(The task):
Going line by line through the records below, count those containing the word "Could", then give only the count.

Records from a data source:

══════════

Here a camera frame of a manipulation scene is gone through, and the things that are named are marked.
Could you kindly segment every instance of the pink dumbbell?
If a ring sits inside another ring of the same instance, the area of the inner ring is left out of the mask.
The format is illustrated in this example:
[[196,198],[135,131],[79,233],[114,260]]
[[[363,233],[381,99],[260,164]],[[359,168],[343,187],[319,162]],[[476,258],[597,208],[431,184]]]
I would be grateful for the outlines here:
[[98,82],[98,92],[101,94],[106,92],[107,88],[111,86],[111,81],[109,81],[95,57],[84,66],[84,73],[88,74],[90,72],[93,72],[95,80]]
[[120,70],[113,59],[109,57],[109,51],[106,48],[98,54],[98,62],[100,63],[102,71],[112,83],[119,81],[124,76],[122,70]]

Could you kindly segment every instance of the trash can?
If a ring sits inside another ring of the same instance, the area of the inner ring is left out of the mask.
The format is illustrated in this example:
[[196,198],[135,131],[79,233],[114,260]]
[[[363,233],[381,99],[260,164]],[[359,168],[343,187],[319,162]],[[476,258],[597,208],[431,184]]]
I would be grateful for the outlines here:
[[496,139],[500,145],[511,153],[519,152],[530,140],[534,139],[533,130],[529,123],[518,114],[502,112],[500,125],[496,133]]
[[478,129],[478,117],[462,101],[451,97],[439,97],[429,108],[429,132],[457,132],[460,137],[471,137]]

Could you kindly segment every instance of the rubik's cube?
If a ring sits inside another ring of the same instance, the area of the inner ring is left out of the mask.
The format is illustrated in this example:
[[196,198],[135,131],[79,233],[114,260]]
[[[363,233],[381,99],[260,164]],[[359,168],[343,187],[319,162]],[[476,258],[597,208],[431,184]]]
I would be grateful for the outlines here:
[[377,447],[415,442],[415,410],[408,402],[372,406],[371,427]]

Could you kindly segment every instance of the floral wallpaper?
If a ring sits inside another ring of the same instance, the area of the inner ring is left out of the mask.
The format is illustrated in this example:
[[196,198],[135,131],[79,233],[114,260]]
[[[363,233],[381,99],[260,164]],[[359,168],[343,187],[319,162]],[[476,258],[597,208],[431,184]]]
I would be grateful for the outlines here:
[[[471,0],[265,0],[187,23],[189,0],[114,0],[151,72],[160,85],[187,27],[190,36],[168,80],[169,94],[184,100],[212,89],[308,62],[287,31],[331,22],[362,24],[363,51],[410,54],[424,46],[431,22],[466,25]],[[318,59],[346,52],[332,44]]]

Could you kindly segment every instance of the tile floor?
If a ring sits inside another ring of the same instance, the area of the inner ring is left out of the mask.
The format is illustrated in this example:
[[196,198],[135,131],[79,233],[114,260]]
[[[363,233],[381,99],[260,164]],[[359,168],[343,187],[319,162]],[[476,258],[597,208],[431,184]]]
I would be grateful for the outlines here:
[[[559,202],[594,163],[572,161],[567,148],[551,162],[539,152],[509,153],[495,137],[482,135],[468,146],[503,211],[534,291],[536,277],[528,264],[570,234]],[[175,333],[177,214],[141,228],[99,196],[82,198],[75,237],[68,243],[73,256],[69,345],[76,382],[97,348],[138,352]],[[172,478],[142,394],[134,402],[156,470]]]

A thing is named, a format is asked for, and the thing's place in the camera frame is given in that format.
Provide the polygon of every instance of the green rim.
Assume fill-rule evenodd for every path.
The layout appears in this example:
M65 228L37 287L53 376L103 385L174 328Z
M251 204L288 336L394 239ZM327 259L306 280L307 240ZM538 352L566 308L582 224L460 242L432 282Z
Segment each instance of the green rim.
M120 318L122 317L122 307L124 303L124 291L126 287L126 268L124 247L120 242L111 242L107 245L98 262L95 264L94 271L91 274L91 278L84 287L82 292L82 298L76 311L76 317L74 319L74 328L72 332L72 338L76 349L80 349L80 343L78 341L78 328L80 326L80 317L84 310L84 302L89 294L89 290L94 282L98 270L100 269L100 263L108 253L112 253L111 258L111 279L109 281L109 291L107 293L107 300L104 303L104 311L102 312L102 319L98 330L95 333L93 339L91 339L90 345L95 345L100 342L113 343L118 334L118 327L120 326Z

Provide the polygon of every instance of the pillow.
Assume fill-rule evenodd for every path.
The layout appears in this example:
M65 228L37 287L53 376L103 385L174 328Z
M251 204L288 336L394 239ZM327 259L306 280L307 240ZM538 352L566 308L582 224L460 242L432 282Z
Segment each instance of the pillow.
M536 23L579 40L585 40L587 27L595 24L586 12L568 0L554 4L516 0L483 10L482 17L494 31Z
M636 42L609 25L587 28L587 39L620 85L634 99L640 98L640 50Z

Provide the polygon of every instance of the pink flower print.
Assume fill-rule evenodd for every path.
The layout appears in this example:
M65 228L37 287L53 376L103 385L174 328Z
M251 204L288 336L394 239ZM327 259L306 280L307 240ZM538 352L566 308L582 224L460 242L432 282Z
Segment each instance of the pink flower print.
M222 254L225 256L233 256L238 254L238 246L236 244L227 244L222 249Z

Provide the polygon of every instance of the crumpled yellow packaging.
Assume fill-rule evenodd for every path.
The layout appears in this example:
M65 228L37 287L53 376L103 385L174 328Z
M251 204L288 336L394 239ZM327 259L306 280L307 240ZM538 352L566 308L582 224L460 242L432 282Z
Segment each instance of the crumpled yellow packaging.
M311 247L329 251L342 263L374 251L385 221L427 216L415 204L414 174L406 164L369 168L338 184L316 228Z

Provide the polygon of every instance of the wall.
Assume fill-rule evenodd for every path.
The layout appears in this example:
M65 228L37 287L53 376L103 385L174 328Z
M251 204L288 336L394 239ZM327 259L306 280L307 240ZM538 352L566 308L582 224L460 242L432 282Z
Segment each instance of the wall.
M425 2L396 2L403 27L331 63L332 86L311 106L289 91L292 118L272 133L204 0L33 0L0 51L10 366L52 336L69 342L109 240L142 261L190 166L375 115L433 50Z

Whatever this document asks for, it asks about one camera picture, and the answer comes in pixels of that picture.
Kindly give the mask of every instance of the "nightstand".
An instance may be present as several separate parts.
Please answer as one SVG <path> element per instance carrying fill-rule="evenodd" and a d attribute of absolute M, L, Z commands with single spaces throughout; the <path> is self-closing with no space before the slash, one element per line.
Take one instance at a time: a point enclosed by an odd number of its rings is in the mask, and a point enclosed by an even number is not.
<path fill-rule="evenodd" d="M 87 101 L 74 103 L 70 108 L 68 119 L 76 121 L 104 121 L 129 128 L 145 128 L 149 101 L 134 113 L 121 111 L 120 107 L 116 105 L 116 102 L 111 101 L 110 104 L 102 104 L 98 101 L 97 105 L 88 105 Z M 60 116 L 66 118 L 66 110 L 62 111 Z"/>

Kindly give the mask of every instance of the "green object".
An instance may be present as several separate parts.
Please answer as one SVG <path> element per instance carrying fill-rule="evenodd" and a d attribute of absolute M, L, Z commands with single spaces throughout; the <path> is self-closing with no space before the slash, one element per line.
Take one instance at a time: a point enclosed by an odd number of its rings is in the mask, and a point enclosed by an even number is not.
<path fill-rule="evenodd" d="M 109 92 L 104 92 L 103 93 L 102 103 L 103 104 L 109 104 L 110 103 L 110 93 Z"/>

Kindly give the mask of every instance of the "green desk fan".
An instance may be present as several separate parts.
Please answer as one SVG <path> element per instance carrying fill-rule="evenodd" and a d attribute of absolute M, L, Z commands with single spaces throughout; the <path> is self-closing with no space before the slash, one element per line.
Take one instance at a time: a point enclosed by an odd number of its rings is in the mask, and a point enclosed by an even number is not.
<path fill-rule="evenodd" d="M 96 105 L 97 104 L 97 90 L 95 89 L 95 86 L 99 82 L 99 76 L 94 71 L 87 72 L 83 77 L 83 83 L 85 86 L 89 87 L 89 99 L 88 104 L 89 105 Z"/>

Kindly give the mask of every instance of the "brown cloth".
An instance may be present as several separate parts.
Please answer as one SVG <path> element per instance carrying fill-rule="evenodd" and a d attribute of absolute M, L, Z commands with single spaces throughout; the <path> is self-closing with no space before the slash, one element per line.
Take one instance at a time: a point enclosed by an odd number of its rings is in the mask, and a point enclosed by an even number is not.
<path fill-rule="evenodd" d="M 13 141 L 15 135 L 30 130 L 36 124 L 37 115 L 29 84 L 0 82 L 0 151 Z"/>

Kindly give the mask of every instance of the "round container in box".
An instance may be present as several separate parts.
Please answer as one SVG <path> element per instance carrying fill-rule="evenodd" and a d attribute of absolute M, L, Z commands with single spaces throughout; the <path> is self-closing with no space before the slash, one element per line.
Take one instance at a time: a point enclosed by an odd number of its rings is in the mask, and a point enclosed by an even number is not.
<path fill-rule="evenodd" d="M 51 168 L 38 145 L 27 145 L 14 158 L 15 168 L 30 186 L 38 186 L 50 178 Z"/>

══════════

(Answer to this task):
5